Рыцарь правосудия (к 180-летию со дня рождения А. Ф. Кони)
28 января (9 февраля по новому стилю) 1844 года в Петербурге в семье известного театрального деятеля Фёдора Кони родился сын Анатолий. Ему предстояло стать одним из самых выдающихся юристов того пореформенного пятидесятилетия, когда — со всеми оговорками — в России существовал действенный и справедливый суд.
Его имя часто называют среди выдающихся адвокатов, как правило, в паре с Фёдором Плевако.
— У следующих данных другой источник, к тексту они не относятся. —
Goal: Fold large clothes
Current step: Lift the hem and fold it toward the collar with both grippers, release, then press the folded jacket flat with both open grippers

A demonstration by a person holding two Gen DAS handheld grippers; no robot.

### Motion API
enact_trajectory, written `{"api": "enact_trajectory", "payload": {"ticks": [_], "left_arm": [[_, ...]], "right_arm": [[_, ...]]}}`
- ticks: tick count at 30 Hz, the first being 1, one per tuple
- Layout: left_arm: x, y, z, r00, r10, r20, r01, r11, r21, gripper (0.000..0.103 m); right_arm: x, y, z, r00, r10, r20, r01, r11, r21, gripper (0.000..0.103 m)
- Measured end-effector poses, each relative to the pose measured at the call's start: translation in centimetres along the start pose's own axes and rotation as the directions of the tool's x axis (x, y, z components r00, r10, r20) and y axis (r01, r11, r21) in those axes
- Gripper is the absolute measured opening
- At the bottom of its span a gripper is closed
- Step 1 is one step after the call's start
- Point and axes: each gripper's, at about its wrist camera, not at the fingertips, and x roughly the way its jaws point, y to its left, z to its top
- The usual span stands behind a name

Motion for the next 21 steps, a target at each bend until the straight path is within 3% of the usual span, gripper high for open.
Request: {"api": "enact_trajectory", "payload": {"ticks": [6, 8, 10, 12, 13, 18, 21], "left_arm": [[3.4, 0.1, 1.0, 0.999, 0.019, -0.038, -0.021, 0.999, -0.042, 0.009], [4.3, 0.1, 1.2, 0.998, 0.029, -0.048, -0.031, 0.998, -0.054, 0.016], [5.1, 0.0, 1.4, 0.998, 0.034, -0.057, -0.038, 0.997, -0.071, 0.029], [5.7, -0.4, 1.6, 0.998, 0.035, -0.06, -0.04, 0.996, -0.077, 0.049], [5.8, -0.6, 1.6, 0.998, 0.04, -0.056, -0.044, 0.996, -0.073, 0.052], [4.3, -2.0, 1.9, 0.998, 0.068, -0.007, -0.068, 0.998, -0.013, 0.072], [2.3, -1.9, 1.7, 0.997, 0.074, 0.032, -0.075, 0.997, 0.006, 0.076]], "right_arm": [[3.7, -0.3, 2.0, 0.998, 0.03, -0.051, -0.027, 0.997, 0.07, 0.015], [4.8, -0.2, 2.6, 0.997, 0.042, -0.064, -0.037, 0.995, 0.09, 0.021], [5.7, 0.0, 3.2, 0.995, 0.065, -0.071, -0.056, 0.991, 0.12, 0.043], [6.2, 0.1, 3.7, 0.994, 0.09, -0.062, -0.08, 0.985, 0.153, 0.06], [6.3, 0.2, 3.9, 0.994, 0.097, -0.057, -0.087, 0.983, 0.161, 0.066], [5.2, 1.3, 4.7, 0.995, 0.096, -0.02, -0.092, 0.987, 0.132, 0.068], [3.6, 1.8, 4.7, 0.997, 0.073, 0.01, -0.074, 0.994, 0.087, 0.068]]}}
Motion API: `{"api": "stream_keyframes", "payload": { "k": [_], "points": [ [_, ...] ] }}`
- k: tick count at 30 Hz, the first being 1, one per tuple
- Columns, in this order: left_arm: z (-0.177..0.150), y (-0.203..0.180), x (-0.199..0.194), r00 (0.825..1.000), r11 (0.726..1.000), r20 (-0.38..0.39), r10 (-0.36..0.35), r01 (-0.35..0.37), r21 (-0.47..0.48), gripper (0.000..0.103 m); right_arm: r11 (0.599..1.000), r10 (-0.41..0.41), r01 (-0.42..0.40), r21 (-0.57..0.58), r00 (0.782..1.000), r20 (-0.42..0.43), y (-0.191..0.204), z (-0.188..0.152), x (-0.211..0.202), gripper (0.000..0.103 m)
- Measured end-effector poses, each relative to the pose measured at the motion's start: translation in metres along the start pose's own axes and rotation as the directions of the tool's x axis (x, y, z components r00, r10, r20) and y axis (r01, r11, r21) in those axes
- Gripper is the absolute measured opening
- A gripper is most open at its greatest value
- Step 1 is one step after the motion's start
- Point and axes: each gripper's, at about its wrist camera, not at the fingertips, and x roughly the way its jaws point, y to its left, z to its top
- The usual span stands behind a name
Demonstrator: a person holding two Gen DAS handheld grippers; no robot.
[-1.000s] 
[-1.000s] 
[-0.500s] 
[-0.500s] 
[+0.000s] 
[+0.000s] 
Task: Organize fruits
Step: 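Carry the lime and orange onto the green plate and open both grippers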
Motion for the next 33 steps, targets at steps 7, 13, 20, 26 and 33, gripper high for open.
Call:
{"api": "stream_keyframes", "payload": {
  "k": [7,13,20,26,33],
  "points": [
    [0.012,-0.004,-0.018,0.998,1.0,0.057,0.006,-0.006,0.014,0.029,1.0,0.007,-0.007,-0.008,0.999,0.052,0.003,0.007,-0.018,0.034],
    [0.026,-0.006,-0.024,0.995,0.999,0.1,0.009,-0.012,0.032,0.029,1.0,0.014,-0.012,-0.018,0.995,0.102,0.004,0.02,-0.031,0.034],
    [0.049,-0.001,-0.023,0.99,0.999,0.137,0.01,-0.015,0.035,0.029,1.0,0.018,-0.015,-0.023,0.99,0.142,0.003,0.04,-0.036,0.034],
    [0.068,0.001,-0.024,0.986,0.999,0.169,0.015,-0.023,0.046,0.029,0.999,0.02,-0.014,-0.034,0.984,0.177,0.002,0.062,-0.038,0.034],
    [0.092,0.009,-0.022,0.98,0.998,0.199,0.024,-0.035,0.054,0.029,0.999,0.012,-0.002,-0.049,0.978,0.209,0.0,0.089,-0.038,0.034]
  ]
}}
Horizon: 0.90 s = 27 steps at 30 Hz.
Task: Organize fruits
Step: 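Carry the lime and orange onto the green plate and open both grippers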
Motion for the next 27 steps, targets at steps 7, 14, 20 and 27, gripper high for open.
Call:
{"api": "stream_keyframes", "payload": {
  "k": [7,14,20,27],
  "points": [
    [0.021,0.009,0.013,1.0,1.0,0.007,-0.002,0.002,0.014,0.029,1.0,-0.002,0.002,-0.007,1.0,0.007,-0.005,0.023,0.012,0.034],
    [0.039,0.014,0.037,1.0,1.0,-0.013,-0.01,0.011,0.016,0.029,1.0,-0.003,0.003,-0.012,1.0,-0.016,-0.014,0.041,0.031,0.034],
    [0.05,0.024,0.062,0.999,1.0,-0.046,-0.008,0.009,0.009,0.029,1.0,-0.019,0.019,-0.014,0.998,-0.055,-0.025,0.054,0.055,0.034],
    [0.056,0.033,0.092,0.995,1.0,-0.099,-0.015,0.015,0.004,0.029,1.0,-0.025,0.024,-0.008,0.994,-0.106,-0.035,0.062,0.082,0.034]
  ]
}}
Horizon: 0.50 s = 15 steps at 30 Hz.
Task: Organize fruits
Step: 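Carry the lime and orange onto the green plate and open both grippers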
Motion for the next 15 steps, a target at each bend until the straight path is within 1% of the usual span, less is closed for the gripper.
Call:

Ошибка эта настолько распространена, что просочилась даже в отдельные учебные пособия по истории России XIX века. Между тем Анатолий Фёдорович не проработал в адвокатуре ни одного дня из своей более чем полувековой юридической практики. Он служил в прокуратуре, долгое время был судьёй, обер-прокурором уголовного кассационного департамента Сената, выполнявшего функцию верховного суда Российской империи, сенатором, членом Государственного совета (верхней палаты российского парламента в 1905–1917 годах), профессором университета… Адвокатом — никогда. И вместе с тем ошибка эта фактическая, но не смысловая: по сути, всю свою сознательную жизнь Анатолий Кони посвятил именно защите — как отдельных людей, так и закона в целом.
Замечательная журналистка, много лет талантливо писавшая на нравственно-юридические темы, Ольга Богуславская как-то сказала о нём: «Анатолий Фёдорович Кони сделал для правосудия то, что под силу только избранным: он ни разу ему не изменил». Это кажется почти невероятным, но это — так.
«Тёмное дело»
Утром 18 апреля 1879 года 16-летний юноша, гимназист, сын высокопоставленного жандармского офицера Николай Познанский был обнаружен мёртвым в своей постели. Экспертиза определила отравление морфием. Корыстный мотив исключался, ошибка аптекаря (юноша болел краснухой и принимал лекарства) — тоже. Следствие заподозрило в отравлении гувернантку-француженку, 37-летнюю Маргариту Жюжан. В своё время она приехала в Россию по приглашению одного русского художника; по-видимому, она рассчитывала на брак. Расчёты не оправдались, любовник её бросил и женился на другой, но в остальном жизнь m-lle Жюжан в Петербурге сложилась неплохо. Она была востребована в качестве высокооплачиваемой частной учительницы, так как, помимо французского, обладала довольно обширными познаниями в области истории и искусства, что выделяло её из общего профессионального ряда. Основная же работа её состояла в занятиях с детьми в семье полковника Познанского, где она проработала пять лет и была, что называется, «своей» (при этом она снимала собственную квартиру, что говорит и о её доходах, и о нежелании жить приживалкой).
В пользу версии о том, что именно гувернантка отравила молодого человека, имелось немало соображений, но все они были в той или иной степени косвенными. В первую очередь настораживало то, что, по многочисленным свидетельствам, между воспитанником и воспитательницей существовали гораздо более тесные отношения, чем это обычно предполагается в подобных случаях.
Дело это было крайне запутанным (сам Анатолий Фёдорович в своих «Записках судебного деятеля» назвал посвящённую ему главу «Тёмное дело»). Таковым оно остаётся и сегодня, представляя собой одну из, по-видимому, уже неразрешимых криминалистических загадок. Помимо несовершенства тогдашней криминалистической науки, которая была не в состоянии дать определённые ответы на некоторые важные вопросы, чрезвычайную сложность представляло то, что, судя по всему, не только обвиняемой, но и многим ключевым свидетелям (в частности родителям покойного юноши) было что скрывать. Определить же, связано это с их прямой или косвенной виновностью в произошедшем или с вполне понятным желанием утаить от «широкой публики» некие «пикантные подробности» происходившего в семье Познанских, было задачей практически нерешаемой.